Material shown:
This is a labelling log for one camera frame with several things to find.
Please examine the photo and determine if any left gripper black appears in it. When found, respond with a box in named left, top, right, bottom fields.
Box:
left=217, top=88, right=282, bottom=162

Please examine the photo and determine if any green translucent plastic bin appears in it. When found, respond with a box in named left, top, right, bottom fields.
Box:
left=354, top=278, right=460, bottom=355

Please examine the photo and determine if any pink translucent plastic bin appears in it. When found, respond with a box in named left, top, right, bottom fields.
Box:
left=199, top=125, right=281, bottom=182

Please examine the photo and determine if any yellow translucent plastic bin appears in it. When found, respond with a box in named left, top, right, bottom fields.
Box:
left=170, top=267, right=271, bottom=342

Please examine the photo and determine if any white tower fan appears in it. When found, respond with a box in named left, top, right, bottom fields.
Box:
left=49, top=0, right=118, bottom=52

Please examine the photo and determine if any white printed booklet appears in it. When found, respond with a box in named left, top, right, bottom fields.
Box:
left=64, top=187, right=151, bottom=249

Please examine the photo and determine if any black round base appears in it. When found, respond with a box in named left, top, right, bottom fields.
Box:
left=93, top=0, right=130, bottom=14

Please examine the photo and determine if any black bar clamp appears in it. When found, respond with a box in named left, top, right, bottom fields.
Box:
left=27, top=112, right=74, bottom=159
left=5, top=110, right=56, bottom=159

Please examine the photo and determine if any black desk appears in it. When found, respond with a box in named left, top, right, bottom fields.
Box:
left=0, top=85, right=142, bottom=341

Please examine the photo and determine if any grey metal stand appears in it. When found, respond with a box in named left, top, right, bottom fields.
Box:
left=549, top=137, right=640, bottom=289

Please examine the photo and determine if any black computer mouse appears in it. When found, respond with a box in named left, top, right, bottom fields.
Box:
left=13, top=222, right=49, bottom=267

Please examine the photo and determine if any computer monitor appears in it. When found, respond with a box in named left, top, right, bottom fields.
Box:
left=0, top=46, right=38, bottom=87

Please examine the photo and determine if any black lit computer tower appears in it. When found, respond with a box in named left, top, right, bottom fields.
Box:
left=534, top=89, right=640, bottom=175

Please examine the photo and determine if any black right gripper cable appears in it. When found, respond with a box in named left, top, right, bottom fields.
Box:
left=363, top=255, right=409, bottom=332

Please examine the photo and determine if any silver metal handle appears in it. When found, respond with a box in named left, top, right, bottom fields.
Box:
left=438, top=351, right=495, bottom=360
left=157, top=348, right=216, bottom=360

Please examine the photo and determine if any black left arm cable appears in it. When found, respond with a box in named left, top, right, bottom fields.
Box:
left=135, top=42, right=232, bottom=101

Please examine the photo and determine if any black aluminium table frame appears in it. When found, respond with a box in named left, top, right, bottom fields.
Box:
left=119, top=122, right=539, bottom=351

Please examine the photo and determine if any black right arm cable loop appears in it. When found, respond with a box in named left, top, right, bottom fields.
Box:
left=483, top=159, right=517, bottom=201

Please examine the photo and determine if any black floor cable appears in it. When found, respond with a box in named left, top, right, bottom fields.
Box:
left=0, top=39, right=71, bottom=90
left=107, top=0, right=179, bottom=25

The task: From the line holding "Please examine the photo and determine if any black right arm" down to the final line above, copy each line exactly, and leave out everything before it.

Expected output:
Please examine the photo and determine if any black right arm cable loop appears in it. When found, respond with a box in named left, top, right, bottom fields.
Box:
left=483, top=159, right=517, bottom=201

Please examine the photo and determine if any black floor cable appears in it. When found, respond with a box in named left, top, right, bottom fields.
Box:
left=0, top=39, right=71, bottom=90
left=107, top=0, right=179, bottom=25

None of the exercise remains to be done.